*DIRECTIONS FOR THIS TASK*. Every word of the data must be reproduced in your reply exactly.

[DATA — start]

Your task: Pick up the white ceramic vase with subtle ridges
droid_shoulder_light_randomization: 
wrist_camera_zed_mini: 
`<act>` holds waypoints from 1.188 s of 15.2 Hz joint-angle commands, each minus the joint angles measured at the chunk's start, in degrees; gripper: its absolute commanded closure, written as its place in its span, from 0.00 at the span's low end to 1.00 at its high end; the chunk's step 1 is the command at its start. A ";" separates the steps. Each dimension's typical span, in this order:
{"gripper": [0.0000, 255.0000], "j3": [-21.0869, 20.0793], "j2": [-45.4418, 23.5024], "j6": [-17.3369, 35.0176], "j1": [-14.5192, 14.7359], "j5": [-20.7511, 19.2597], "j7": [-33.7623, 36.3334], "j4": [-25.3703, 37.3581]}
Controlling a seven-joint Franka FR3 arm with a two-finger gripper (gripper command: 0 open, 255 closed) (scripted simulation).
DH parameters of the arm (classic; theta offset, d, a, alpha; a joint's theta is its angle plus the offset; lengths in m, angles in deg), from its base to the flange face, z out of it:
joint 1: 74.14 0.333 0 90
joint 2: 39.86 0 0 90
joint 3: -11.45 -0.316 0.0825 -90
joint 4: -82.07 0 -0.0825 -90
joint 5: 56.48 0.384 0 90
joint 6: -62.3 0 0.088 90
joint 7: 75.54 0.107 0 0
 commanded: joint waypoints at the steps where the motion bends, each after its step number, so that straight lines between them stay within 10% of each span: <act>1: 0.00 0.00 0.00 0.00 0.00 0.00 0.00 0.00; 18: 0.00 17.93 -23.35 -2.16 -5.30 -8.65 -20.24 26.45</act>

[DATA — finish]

*WRITTEN ANSWER*.
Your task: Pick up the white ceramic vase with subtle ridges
droid_shoulder_light_randomization: 
wrist_camera_zed_mini: 
`<act>` holds waypoints from 1.188 s of 15.2 Hz joint-angle commands, each minus the joint angles measured at the chunk's start, in degrees; gripper: its absolute commanded closure, written as its place in its span, from 0.00 at the span's low end to 1.00 at its high end; the chunk's step 1 is the command at its start. A ";" separates the steps. Each dimension's typical span, in this order:
{"gripper": [0.0000, 255.0000], "j3": [-21.0869, 20.0793], "j2": [-45.4418, 23.5024], "j6": [-17.3369, 35.0176], "j1": [-14.5192, 14.7359], "j5": [-20.7511, 19.2597], "j7": [-33.7623, 36.3334], "j4": [-25.3703, 37.3581]}
Controlling a seven-joint Franka FR3 arm with a two-finger gripper (gripper command: 0 open, 255 closed) (scripted simulation).
DH parameters of the arm (classic; theta offset, d, a, alpha; a joint's theta is its angle plus the offset; lengths in m, angles in deg), from its base to the flange face, z out of it:
joint 1: 74.14 0.333 0 90
joint 2: 39.86 0 0 90
joint 3: -11.45 -0.316 0.0825 -90
joint 4: -82.07 0 -0.0825 -90
joint 5: 56.48 0.384 0 90
joint 6: -62.3 0 0.088 90
joint 7: 75.54 0.107 0 0
 commanded: joint waypoints at the steps where the motion bends, each after its step number, so that straight lines between them stay within 10% of each span: <act>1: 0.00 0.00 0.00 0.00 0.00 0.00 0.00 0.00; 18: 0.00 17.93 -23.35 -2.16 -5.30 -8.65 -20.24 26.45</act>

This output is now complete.